Nahalat Yitzhak Cemetery is the site of more than a dozen memorials to Jewish communities destroyed during the Holocaust, paid for by the survivors of those communities. Under many memorials are reinterred the ashes of Jewish victims. Large memorials to the destroyed shtetls of Lithuania and Lida, and victims of the Babi Yar massacre, feature prominently along the central avenue of the western section of the cemetery. More than a dozen smaller memorials are arranged in a group along the northern wall of this section. Memorial services are held by survivors of the respective shtetls on Israel's Yom HaShoah (National Holocaust Remembrance Day), or on the date of that community's massacre. The Holocaust memorials include:

====Babi Yar====

The memorial to the victims of Babi Yar, in the shape of three connected stone arches with the name "Babi Yar" spelled out in Hebrew letters (באבי יאר), also commemorates the decimated Jewish communities of Bobruisk, Kovno, and Kiev with small brass plaques at the base of each arch. The memorial was erected over bone fragments from Babi Yar that were reinterred at the cemetery. The bones were brought out of Ukraine by three American college students in July 1971. The memorial was dedicated in 1972 by Israeli Prime Minister Golda Meir. The memorial is the site of an annual memorial ceremony on Yom HaShoah.

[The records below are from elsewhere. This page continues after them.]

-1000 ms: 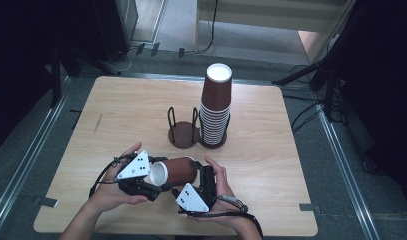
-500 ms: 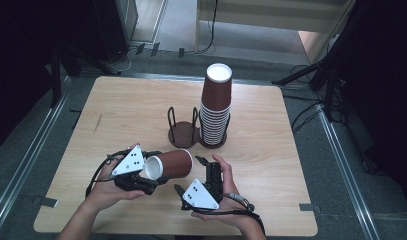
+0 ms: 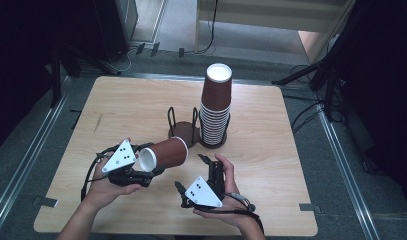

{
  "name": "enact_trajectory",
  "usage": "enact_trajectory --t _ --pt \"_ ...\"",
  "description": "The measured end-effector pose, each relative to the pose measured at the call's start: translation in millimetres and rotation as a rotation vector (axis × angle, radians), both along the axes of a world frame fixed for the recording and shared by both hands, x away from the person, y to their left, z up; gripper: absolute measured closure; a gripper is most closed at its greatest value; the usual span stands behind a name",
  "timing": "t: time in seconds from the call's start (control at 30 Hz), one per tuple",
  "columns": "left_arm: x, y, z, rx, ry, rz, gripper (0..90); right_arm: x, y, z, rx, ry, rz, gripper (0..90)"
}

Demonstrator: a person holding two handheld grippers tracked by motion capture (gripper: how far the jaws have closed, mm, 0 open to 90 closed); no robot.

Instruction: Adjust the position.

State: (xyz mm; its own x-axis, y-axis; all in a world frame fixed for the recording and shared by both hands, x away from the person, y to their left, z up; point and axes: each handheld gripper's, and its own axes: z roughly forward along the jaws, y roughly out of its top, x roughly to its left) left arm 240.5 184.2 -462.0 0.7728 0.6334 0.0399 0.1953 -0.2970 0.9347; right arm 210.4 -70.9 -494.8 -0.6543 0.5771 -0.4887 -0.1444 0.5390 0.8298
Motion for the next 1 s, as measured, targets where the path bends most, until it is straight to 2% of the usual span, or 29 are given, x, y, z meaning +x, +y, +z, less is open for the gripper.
enact_trajectory --t 0.1,0.2,0.27,0.37,0.4,0.57,0.63,0.73,0.87,1.0 --pt "0.5 2.2 0.3 -0.025 -0.005 0.011 22.9 1.9 0.5 -0.2 0.020 0.011 -0.028 0.0" --pt "-0.2 3.4 0.9 -0.048 -0.019 0.022 23.0 4.8 -0.5 1.5 0.076 0.027 -0.068 0.0" --pt "-0.7 3.6 1.2 -0.061 -0.028 0.029 23.0 6.9 -3.0 3.7 0.114 0.051 -0.075 0.0" --pt "-0.6 3.6 0.8 -0.074 -0.044 0.041 23.0 8.2 -6.2 6.0 0.193 0.109 -0.076 0.0" --pt "-0.6 3.5 0.6 -0.078 -0.050 0.049 23.0 9.6 -7.7 7.0 0.244 0.132 -0.082 0.2" --pt "-0.1 3.4 -1.1 -0.114 -0.058 0.053 22.9 11.2 -6.6 6.0 0.285 0.147 -0.108 0.3" --pt "0.0 3.8 -1.8 -0.125 -0.065 0.054 22.9 13.4 -6.8 4.7 0.313 0.193 -0.125 0.3" --pt "-0.3 2.7 -2.5 -0.124 -0.078 0.062 22.9 15.3 -7.9 4.0 0.356 0.235 -0.137 0.3" --pt "-1.9 1.5 -2.4 -0.135 -0.099 0.058 23.0 15.2 -7.3 4.2 0.380 0.251 -0.154 0.3" --pt "-2.6 0.4 -4.3 -0.165 -0.120 0.069 23.0 16.5 -9.2 7.0 0.459 0.293 -0.194 0.3"
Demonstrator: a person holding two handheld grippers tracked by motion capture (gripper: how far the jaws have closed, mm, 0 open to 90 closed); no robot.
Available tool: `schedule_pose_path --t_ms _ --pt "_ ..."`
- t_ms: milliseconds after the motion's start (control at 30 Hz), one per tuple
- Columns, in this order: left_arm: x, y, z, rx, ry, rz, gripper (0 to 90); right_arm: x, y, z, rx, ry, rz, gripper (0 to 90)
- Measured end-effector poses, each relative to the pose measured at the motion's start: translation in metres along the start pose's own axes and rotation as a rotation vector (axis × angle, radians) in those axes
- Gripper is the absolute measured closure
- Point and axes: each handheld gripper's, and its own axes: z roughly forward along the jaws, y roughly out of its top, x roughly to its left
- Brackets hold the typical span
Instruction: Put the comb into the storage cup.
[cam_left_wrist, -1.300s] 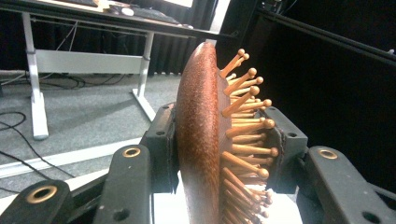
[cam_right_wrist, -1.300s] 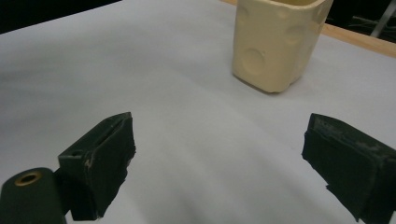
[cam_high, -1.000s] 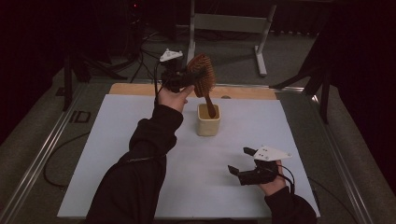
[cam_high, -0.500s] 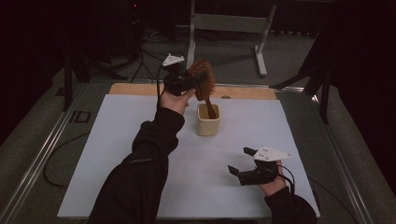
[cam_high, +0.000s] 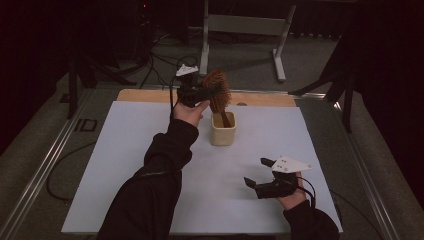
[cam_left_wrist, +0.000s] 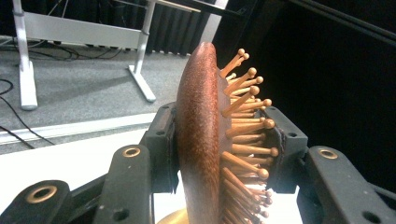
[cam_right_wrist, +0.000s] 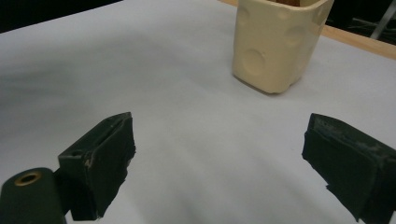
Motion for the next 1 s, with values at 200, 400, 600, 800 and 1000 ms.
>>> schedule_pose_path --t_ms 200,400,600,800,1000 --pt "0.003 -0.007 0.004 0.016 0.004 -0.008 54.6 0.000 0.000 0.000 0.002 0.000 -0.001 9.0" --pt "0.007 -0.013 0.007 0.024 -0.004 -0.026 54.6 0.000 0.000 0.001 0.005 0.001 0.001 9.0" --pt "0.010 -0.017 0.011 0.035 -0.013 -0.039 54.5 0.001 0.000 0.001 0.003 0.000 0.004 9.0" --pt "0.012 -0.021 0.014 0.040 -0.012 -0.045 54.4 0.001 0.000 0.000 0.002 -0.001 0.003 9.1" --pt "0.015 -0.026 0.017 0.056 -0.012 -0.042 54.3 0.000 0.000 0.000 -0.003 -0.001 0.002 9.1"
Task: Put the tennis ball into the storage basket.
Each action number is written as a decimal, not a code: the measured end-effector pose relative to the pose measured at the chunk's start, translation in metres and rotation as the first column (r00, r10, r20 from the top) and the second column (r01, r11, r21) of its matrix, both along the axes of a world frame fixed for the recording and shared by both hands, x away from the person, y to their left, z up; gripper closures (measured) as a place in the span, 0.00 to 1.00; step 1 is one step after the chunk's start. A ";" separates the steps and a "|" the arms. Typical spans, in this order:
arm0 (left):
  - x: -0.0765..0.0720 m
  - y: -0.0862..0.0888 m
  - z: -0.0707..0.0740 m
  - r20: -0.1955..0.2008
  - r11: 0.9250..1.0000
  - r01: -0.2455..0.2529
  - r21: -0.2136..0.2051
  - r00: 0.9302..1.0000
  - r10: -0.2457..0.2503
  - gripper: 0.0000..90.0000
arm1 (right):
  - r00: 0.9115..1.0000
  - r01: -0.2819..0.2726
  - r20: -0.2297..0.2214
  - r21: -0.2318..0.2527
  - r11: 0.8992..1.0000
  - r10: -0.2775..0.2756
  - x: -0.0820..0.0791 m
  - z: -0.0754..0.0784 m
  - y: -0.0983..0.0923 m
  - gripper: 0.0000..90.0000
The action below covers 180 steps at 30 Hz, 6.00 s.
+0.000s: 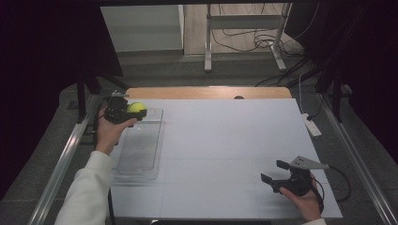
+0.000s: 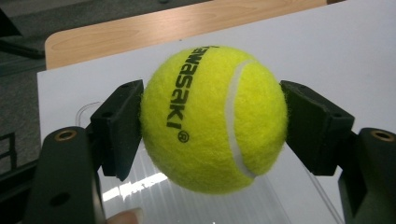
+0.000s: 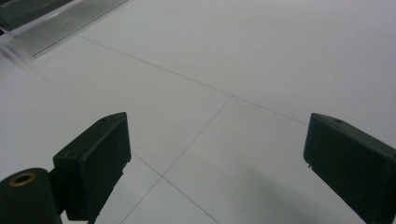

====Drohobych and Borysław====
A memorial to these decimated Ukrainian communities was erected in the late 1950s by the Association of Former Residents of Drohobycz, Borysław and Surrounding Towns, and an annual memorial service held here.

====Lithuanian Jewry====
The memorial to Lithuanian Jews killed in the Holocaust was unveiled in 1981 by the Association of Lithuanian Jews in Israel. The original monument included the names of 224 destroyed Lithuanian shtetls in raised bronze lettering. Remains of Jews executed at the Ninth Fort in Kaunas, Lithuania, were buried under the monument. In 2007 the monument was refurbished and the names of the shtetls were engraved on two black granite slabs on its base.

====Mir, Belarus====
The Mir memorial was erected by former residents of that town in 1950. An annual memorial ceremony is held here on the anniversary of the 9 November 1941 massacre of the inhabitants of the Mir Ghetto.

====Podwolocyska, Ukraine====
The Committee for the Organization of Ex-Citizens of Podwolocyska established this memorial, which incorporates blood-soaked earth gathered from the mass grave in that shtetl. A memorial service is held here each year on 7 Tammuz, the date of the massacre of the Jews of Podwolocyska.

====Treblinka====
A memorial to Jews murdered at the Treblinka extermination camp was erected in 1963 by the Chief Rabbi of Tel Aviv-Jaffa, Rabbi Yitzhak Yedidya Frankel. Frankel constructed the stone memorial after traveling to Poland with an Israeli delegation in 1963 to attend a Polish government ceremony commemorating the 20th anniversary of the Warsaw Ghetto Uprising. On their side trip to the Treblinka extermination camp, Frankel witnessed a field strewn with human bones, and was told that while the locals continually tried to bury and even pour asphalt over the mass grave, the bones continually rose to the surface. Frankel gathered up some of the bones in a newspaper and returned with them to Tel Aviv, where he built the memorial and buried the bones beneath it.